Bolognafiere, manca ancora il dg


Bolognafiere, resta in sospeso la questione del direttore generale. “Ho voluto seguire questo percorso insieme al Cda cioè, com’è scritto nel documento di indirizzo dei soci – spiega Campagnoli – realizzare una governance di impegno comune tra i soci, che è rappresentata dal lavoro del Cda ma anche dal lavoro del comitato esecutivo e dei tre vicepresidenti”, che vanno a definire “già una governance collettiva” dell’Expo.

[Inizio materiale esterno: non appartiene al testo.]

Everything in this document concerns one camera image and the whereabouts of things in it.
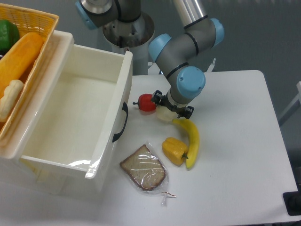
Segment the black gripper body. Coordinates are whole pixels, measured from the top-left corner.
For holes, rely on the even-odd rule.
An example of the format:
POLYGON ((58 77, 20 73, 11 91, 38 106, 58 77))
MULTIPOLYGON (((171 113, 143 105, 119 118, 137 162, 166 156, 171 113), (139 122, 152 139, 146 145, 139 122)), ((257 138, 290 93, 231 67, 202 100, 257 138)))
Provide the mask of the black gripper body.
POLYGON ((180 107, 179 105, 172 104, 171 101, 169 101, 167 94, 162 96, 161 106, 164 106, 168 110, 175 112, 177 114, 185 114, 185 112, 188 110, 188 108, 186 106, 180 107))

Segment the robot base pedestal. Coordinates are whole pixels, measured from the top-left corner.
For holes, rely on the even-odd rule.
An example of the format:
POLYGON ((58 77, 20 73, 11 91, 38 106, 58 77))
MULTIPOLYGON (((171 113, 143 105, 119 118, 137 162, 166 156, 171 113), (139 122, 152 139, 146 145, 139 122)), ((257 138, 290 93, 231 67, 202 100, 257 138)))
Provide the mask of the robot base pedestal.
POLYGON ((75 6, 87 28, 102 29, 112 52, 133 54, 133 75, 148 73, 148 46, 155 26, 142 12, 140 0, 78 0, 75 6))

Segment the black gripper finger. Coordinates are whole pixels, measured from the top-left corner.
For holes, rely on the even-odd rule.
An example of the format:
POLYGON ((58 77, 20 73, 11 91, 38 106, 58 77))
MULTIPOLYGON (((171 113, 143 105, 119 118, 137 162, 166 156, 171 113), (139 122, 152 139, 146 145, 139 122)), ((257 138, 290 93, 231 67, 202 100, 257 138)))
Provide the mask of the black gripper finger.
POLYGON ((194 111, 194 107, 186 106, 177 109, 178 118, 190 119, 194 111))
POLYGON ((155 105, 159 105, 163 98, 162 92, 159 90, 156 90, 151 97, 151 102, 153 102, 155 105))

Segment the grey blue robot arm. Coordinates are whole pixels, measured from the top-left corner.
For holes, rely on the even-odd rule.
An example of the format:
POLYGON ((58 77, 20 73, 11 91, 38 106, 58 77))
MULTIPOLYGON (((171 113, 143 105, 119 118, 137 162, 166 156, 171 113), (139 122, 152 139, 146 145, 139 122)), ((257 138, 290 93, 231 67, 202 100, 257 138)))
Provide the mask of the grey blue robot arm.
POLYGON ((163 95, 156 91, 152 102, 189 119, 194 107, 189 103, 206 84, 204 72, 189 65, 188 60, 221 43, 225 31, 221 22, 209 18, 200 0, 176 0, 174 5, 181 18, 185 33, 172 38, 168 34, 156 37, 149 44, 149 54, 170 84, 163 95))

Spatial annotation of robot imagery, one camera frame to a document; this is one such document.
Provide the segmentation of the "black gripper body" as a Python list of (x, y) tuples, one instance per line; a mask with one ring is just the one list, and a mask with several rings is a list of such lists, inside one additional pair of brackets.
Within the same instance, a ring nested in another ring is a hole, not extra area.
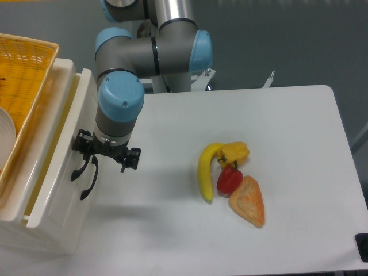
[(128, 142), (122, 145), (115, 145), (111, 141), (102, 142), (95, 135), (93, 135), (92, 142), (90, 144), (91, 154), (100, 154), (114, 159), (117, 163), (122, 163), (126, 157), (126, 147)]

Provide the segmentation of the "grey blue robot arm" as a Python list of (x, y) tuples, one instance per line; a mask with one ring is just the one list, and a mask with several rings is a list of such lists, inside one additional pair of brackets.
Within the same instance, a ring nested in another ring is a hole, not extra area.
[(109, 21), (148, 20), (158, 31), (136, 39), (117, 27), (98, 34), (94, 129), (80, 130), (72, 149), (85, 164), (97, 164), (97, 155), (103, 155), (123, 169), (135, 169), (141, 150), (127, 145), (143, 108), (141, 80), (207, 70), (213, 61), (212, 42), (198, 28), (190, 1), (102, 1), (101, 6)]

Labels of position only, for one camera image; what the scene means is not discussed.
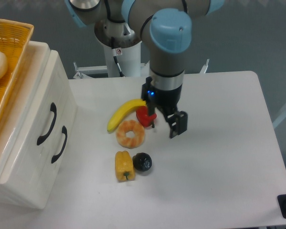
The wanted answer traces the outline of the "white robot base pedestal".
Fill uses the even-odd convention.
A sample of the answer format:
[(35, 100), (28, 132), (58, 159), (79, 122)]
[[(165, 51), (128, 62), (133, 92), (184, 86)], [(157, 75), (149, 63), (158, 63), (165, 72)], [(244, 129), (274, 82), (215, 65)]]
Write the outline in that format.
[(106, 65), (78, 67), (74, 64), (75, 79), (95, 77), (104, 73), (109, 78), (149, 75), (149, 63), (141, 62), (142, 42), (126, 22), (102, 20), (95, 24), (94, 33), (103, 47)]

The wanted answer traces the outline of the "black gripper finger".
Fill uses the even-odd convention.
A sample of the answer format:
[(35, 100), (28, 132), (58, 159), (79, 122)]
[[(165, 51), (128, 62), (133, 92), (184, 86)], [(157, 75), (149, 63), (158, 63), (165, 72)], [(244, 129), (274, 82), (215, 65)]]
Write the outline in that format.
[(187, 130), (188, 114), (185, 111), (175, 111), (174, 114), (169, 115), (167, 123), (170, 127), (170, 138), (184, 133)]
[(152, 102), (147, 102), (146, 106), (147, 106), (147, 114), (148, 114), (149, 123), (150, 123), (151, 127), (154, 128), (155, 127), (155, 124), (154, 124), (155, 106), (153, 105)]

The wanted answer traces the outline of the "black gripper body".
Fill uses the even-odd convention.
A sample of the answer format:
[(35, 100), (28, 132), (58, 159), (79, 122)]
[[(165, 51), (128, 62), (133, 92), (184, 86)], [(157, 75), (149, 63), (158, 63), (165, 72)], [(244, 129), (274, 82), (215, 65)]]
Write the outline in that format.
[(152, 102), (163, 115), (165, 120), (169, 115), (173, 115), (178, 111), (177, 103), (181, 96), (182, 85), (173, 90), (161, 90), (152, 85), (152, 77), (146, 78), (142, 85), (141, 98), (146, 102)]

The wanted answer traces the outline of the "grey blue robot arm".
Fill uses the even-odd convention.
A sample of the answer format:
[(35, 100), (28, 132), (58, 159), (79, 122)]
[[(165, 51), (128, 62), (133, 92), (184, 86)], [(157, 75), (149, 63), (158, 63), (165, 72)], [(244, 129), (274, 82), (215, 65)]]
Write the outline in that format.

Detto questo, “insieme al comitato esecutivo faremo una disamina della gestione manageriale di BolognaFiere”, spiega il numero uno di via Michelino, ribadendo che la Fiera “non è in attesa di un salvatore”: questo perchè “i nostri successi e risultati, anche quando ci sono gli insuccessi, sono la condizione di una situazione manageriale importante e riconosciuta, che ha già visto un percorso di innovazione”.E i tempi sono stretti, perchè BolognaFiere avrà un ruolo “molto importante” all’Expo 2015, che andrà oltre la gestione dell’area dedicata alla biodiversità. Lo stesso ministro dell’Agricoltura, Maurizio Martina, lo ha confermato.